基于转向与制动协同的无人车辆轨迹跟踪控制

doi:10.12305/j.issn.1001-506X.2023.04.27

摘要/Abstract

摘要：

针对无人车辆轨迹跟踪控制在极端工况条件下的车辆失稳问题, 提出一种考虑车辆横摆稳定性的前轮转向与差动制动分层协同轨迹跟踪控制策略。首先, 顶层策略基于模型预测控制算法设计, 控制输出为前轮转角, 以实现常规工况下的期望轨迹跟踪控制; 其次, 底层策略基于滑模控制算法设计, 得到车辆维持路径跟踪所需的附加横摆力矩, 以提高极限复杂工况的横摆稳定性; 进而, 引入差动制动控制策略对单独车轮制动力矩进行动态分配。整车联合仿真结果表明, 所提出的转向与制动分层协同轨迹跟踪控制策略及算法, 在高速低附紧急避障工况下, 能够有效避免车辆侧滑失稳, 明显提高车辆稳定性及轨迹跟踪精度。

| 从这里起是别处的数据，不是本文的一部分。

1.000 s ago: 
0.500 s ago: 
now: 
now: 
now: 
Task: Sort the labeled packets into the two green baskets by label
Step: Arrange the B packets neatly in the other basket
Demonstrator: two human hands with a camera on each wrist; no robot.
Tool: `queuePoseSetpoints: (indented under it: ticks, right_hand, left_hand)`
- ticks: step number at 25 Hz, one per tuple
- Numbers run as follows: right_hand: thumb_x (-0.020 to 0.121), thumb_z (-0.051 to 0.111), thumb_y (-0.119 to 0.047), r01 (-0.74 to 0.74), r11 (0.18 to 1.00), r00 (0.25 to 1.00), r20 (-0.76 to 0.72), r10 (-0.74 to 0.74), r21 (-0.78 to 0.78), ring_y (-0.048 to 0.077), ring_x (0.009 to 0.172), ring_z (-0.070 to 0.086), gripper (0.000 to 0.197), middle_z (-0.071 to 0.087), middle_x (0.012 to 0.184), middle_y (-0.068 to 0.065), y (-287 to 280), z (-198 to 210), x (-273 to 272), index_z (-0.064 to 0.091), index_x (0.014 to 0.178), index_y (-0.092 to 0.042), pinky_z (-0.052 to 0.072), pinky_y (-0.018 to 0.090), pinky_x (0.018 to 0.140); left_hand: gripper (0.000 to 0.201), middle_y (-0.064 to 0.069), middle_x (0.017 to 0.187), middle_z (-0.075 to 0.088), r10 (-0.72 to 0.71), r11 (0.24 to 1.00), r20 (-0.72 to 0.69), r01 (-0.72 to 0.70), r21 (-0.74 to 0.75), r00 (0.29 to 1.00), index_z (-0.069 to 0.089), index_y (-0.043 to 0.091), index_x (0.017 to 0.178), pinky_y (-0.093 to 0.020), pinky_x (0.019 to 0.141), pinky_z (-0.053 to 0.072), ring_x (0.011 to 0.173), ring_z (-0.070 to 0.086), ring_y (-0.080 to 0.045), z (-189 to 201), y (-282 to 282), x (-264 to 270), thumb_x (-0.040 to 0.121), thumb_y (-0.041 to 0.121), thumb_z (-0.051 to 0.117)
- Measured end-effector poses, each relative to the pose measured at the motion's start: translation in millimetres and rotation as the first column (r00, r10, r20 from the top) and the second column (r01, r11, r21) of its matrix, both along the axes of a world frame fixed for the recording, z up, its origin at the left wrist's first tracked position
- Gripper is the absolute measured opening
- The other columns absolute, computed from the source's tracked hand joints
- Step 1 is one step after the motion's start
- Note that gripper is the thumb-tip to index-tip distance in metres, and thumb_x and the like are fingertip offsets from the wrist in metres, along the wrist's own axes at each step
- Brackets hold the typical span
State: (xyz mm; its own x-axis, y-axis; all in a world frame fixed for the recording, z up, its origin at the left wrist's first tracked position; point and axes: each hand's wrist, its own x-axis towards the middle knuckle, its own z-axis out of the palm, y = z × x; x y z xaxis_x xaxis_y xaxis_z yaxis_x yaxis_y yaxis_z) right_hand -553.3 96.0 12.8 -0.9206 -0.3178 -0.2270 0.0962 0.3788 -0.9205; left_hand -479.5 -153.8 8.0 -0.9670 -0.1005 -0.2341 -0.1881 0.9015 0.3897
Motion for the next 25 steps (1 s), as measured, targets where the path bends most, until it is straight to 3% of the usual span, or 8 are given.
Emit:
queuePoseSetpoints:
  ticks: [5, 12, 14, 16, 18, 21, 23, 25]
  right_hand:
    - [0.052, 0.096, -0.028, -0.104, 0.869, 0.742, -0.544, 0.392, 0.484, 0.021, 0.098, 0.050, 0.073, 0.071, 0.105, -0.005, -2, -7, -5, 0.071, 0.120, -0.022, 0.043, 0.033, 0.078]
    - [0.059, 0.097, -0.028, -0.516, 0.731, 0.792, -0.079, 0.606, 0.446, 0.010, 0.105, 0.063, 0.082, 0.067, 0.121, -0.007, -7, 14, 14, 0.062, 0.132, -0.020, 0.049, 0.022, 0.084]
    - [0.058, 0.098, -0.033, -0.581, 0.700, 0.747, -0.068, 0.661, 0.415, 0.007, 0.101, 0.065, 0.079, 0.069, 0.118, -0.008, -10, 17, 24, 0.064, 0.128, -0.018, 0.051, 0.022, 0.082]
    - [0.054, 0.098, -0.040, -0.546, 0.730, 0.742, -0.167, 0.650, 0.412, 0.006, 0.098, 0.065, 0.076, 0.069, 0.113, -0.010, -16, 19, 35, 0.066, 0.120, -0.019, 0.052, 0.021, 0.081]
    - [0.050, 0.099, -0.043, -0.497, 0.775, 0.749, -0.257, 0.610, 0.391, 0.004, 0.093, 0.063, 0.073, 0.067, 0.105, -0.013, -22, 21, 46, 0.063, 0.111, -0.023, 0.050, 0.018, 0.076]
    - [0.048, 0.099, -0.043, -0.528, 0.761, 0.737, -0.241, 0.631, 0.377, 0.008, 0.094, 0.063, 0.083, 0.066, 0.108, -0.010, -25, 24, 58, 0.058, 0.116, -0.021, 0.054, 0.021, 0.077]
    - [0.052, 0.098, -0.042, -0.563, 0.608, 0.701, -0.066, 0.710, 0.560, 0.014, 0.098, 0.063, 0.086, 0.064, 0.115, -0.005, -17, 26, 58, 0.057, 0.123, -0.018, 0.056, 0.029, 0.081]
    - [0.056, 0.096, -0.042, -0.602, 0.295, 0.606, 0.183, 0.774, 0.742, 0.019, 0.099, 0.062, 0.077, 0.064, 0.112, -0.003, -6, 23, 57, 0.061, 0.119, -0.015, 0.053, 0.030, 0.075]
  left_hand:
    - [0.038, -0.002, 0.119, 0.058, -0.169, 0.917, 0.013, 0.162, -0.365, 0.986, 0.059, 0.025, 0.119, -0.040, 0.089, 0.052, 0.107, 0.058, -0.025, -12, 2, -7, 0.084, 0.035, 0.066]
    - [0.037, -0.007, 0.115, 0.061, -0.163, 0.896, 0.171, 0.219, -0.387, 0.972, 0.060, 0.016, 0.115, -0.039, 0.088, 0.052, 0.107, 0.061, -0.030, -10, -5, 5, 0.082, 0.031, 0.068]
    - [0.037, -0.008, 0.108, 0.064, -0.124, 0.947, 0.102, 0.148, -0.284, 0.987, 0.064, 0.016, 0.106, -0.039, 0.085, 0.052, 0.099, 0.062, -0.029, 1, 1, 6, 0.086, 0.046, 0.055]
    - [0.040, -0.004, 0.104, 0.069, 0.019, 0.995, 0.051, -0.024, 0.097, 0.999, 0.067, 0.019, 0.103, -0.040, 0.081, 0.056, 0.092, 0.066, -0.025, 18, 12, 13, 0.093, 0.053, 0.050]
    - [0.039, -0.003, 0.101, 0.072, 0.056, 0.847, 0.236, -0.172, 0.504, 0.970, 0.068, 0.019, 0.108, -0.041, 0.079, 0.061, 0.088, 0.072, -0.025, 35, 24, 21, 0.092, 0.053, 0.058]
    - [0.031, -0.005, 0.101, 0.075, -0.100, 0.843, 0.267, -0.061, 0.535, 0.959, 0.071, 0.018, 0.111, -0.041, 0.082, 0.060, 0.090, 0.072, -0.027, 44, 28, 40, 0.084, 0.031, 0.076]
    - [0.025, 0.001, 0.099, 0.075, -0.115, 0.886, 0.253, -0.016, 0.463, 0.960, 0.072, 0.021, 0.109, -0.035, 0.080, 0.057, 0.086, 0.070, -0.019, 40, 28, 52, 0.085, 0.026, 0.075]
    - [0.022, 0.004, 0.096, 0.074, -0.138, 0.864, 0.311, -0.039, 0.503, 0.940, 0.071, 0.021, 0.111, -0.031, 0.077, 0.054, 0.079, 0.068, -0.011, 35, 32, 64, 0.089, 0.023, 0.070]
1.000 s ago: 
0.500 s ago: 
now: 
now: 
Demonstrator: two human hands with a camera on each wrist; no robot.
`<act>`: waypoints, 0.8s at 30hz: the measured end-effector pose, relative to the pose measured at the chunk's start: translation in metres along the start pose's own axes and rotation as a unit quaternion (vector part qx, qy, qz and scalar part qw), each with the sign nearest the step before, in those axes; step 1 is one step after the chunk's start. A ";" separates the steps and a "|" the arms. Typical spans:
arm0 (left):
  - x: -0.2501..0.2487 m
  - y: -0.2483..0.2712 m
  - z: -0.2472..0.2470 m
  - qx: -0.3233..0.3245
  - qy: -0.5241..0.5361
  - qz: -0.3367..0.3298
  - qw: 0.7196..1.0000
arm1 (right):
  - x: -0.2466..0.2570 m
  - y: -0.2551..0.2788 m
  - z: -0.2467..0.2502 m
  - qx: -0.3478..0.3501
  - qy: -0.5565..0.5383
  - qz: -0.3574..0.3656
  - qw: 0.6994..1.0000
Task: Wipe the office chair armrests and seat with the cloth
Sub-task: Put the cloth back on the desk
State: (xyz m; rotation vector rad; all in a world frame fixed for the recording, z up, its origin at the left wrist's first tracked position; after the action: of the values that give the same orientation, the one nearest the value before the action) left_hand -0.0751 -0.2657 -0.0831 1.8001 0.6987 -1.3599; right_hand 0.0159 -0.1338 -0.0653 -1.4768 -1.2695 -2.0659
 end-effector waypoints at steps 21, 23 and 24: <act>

关键词: 无人车辆, 高速低附, 紧急避障, 轨迹跟踪, 分层协同

Abstract:

Aiming at the instability problem of autonomous vehicle during trajectory tracking control under extreme road conditions, a layered cooperative trajectory tracking control method utilizing front wheel steering and differential braking is proposed. Firstly, based on the model predictive control algorithm, the upper-layer trajectory tracking controller is designed to control the steering angle of the front wheel to achieve the desired trajectory tracking control under normal working conditions. Secondly, based on the sliding mode control algorithm, the bottom-layer yaw stability controller is designed to obtain the additional yaw moment required for maintaining trajectory tracking stability. Furthermore, a differential braking control strategy is introduced to dynamically distribute the braking torque of individual wheels. The co-simulation results show that the proposed hierarchical cooperative trajectory tracking control method can effectively improve the vehicle stability and trajectory tracking accuracy under extreme road conditions.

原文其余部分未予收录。